### [Work instruction]
The range to reproduce runs from the line containing "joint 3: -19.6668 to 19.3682" through the last line of the listing below; give exactly those lines and no others.

### [Information supplied]
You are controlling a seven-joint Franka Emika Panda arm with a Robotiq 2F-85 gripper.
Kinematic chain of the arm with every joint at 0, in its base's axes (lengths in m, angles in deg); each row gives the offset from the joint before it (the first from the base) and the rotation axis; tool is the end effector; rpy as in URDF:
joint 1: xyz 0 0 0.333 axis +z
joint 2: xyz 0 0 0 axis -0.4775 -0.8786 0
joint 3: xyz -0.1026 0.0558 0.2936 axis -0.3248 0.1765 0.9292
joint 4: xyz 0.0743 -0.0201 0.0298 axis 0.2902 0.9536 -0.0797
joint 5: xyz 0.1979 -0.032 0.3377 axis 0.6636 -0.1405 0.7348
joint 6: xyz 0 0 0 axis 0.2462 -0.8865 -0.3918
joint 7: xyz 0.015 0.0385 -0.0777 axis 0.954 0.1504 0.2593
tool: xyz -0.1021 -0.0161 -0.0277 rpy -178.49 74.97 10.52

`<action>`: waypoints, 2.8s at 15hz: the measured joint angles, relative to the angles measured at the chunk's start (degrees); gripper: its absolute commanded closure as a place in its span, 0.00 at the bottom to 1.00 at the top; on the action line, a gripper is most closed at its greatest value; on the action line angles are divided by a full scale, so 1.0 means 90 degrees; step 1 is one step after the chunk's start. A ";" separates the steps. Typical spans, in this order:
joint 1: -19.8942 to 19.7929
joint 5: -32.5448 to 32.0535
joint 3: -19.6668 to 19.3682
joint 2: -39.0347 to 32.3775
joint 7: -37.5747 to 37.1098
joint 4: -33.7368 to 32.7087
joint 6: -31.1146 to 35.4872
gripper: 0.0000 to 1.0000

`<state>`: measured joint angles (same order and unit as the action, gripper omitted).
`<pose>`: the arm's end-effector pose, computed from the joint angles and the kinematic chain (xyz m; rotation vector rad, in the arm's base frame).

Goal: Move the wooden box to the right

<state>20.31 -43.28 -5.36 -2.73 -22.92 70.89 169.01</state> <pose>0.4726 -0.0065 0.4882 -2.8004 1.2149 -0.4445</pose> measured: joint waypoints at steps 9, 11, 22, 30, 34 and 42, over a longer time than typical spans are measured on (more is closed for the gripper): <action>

### [Response box]
joint 3: -19.6668 to 19.3682
joint 2: -39.0347 to 32.3775
joint 7: -37.5747 to 37.1098
joint 4: -33.7368 to 32.7087
joint 6: -31.1146 to 35.4872
gripper: 0.0000 to 1.0000

`<state>`: measured joint angles (same order and unit as the action, gripper omitted).
`<pose>`: the arm's end-effector pose, computed from the joint angles and the kinematic chain (xyz m; rotation vector rad, in the arm's base frame).

Goal: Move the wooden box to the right

<state>20.31 -43.28 -5.36 -2.73 -22.92 70.89 169.01</state> <pose>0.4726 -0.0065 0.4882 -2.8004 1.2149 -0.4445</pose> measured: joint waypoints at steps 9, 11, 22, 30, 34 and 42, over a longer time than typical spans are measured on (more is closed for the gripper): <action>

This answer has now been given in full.